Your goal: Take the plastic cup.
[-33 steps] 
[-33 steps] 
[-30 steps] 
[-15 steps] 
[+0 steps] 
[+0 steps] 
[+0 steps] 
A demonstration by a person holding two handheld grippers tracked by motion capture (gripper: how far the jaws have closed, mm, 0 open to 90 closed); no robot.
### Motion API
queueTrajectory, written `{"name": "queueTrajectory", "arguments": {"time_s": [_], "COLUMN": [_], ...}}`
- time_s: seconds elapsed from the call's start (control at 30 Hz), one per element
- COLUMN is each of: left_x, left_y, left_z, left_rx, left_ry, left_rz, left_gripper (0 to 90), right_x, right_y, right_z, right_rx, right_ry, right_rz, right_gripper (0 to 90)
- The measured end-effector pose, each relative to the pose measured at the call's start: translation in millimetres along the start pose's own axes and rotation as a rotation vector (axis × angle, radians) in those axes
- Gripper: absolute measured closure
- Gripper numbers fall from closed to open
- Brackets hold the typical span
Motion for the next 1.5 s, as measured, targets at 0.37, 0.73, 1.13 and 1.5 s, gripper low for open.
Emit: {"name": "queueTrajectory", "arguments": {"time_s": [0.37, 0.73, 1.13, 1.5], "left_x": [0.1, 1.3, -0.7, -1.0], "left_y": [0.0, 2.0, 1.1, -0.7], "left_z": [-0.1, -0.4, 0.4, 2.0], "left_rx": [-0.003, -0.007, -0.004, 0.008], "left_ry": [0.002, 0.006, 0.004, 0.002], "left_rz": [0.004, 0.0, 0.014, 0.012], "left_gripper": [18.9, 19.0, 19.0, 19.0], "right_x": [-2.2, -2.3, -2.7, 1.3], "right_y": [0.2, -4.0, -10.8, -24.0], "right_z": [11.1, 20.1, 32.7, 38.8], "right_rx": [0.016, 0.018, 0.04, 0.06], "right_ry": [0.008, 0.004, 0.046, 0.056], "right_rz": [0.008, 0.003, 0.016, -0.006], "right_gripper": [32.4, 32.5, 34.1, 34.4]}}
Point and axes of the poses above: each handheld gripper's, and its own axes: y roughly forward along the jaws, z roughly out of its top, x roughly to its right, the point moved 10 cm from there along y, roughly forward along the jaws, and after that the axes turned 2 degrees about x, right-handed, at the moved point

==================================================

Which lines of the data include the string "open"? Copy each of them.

A demonstration by a person holding two handheld grippers tracked by motion capture (gripper: how far the jaws have closed, mm, 0 open to 90 closed); no robot.
- Gripper numbers fall from closed to open
Motion for the next 1.5 s, as measured, targets at 0.37, 0.73, 1.13 and 1.5 s, gripper low for open.

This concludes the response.